Apesar de ter conseguido crescer por alguns anos, afinal, do fundo do poço para cima os indicadores sempre parecem generosos, o resultado é o que vemos hoje. A adoção do Euro como moeda, adiada por várias vezes, pode parecer simbólica, já que a moeda local, o Lev, foi indexada ao marco alemão logo que adotaram a economia de mercado (forma de atrair capitais) e agora está fixa no valor de 1,96 Lev por Euro.

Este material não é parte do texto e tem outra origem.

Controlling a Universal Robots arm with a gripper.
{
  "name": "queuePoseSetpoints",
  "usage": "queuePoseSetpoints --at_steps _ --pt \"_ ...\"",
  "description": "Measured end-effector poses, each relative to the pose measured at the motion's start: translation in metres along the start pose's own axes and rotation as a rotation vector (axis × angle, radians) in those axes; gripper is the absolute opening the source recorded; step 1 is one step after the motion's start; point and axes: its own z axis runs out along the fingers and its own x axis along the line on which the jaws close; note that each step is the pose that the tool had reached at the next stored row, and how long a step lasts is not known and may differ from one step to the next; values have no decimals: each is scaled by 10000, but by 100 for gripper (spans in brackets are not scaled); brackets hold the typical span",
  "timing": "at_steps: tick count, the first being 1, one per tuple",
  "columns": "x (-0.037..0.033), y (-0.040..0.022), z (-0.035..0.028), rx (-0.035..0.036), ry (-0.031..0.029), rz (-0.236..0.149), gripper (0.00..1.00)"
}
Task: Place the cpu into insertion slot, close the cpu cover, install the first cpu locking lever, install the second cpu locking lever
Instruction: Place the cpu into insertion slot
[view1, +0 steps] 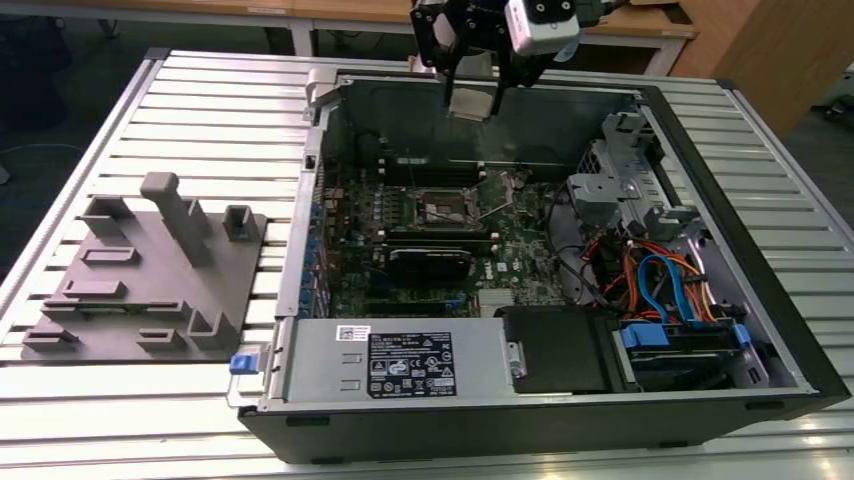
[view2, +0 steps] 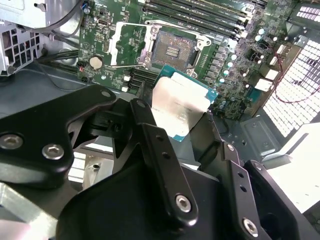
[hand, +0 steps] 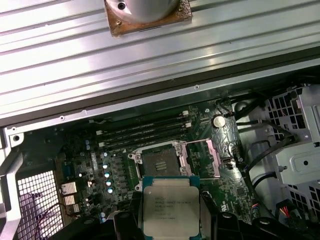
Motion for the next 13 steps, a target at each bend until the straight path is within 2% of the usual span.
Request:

Dependente de capitais estrangeiros, com a economia desorganizada pelo capital, a Bulgária volta a ser um país pobre com fortes injustiças econômicas e sociais. Ainda não entendemos como as pessoas pauperizadas sobrevivem. Deve haver agum resíduo de seguridade social. Essa foi a parte ruim desta viagem: ver um povo bom, culto, educado, descer ladeira abaixo nas suas conquistas por causa de burocratas corruptos que desvirturam a proposta socialista e pelo canto da sereia do capitalismo selvagem.

Um comentário:

  1. Gostei, Branquinho, muito simplesmente pedagógica. Vou distribuí-la nas minhas listas. Obrigado. Zilton Tadeu . Não penso que meu comentário seja merecedor ou instigador de outro comentário, mas se isto acontecer, e considerando que tudo o que PUBLICO é PÚBLICO, peço que seja feito como entre pessoas de BEM, como sempre solicito: com nome e e-mala.